The Roman Naval organisation was impressive, even for a 'Fleet' based entirely on the river. It followed the same pattern as any of the seagoing fleets maintained by the Roman Empire and the command cascade included structures and command ranks we would have no trouble recognising today. An 'Admiralty' sat at the top of the tree, probably in Rome itself, and command then devolved to Fleet Commanders, Squadron Commanders and the commanders of individual ships. Fleets were based in the Black Sea, the Adriatic, the Levantine shore, Alexandria, Tripoli and Southern Gaul. There was one based on the Cinque Ports in the British Isles and the Rhine, with its Commander based at Köln. Each ship had two commander's, the one responsible for the management of the ship itself, the other for the fighting men aboard it and the actual fighting. A Division of Command that again had echoes right into the Middle Ages, being reflected even in Nelson's Navy by the fact that ship's carried a Captain and a "Sailing Master" - the man responsible for the navigation and sail handling originally, but, by Nelson's time, a Warrant Officer whose position was as an assistant to the officers with responsibility for the maintenance of the ship's charts and other navigational equipment as well as to ensure that the navigation was carried out correctly.

It seems these ships survived because they were abandoned, probably deliberately damaged, after the 'Catastrophe on the Rhine' in 406AD when Germanic tribes swept across the frozen Rhine and stormed several Colonia, over running them.
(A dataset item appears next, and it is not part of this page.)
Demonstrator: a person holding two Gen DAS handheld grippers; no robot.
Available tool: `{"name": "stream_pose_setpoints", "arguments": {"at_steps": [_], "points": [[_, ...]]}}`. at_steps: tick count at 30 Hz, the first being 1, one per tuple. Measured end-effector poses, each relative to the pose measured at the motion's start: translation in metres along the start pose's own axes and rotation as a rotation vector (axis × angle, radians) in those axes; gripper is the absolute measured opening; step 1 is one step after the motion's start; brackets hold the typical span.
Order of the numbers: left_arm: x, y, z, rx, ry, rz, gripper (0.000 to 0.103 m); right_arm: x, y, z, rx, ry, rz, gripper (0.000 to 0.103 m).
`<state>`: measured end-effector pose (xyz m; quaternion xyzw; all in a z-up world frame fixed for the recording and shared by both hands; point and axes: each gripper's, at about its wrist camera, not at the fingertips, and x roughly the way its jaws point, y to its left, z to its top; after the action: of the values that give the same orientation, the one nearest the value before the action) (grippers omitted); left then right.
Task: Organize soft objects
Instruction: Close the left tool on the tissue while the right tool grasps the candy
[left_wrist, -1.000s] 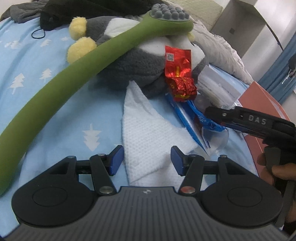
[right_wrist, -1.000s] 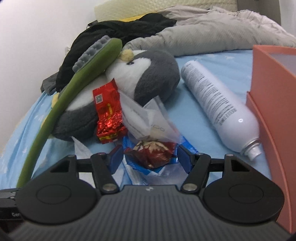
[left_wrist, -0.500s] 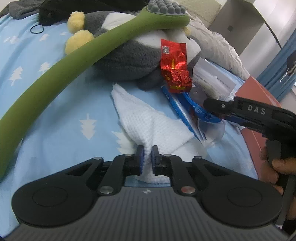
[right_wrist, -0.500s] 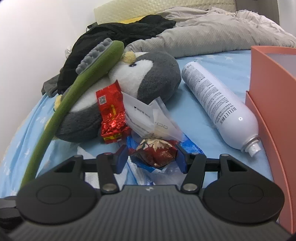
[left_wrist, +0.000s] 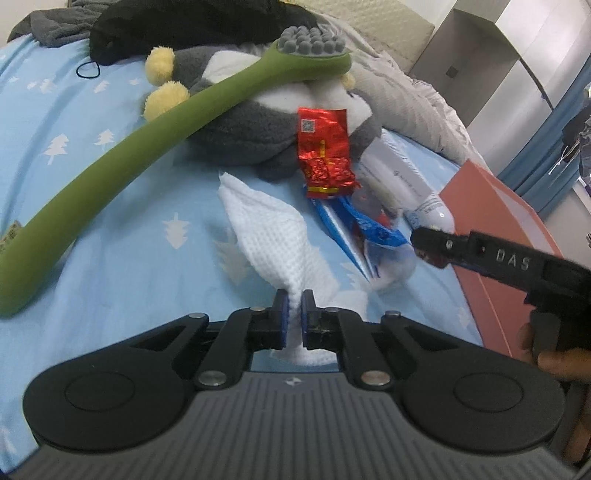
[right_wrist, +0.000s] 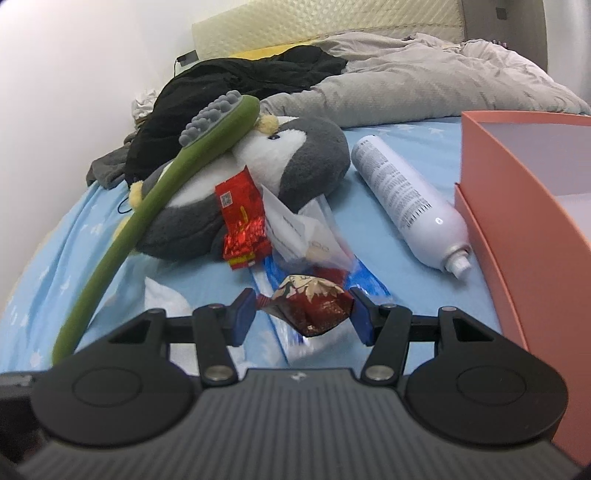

At that time the Rhine was the border to the Empire, and once it had been penetrated it rapidly crumbled, the Roman's withdrawing progressively south from there on in. The soon forgotten ships sinking into their mud berths to be preserved and rediscovered some 1,600 years later. I suppose that, in some ways, the 'Catastrophe' has provided us with some truly remarkable examples of Roman ships, beautifully adapted and built for the protection of the river and an even more remarkable insight into how they were built.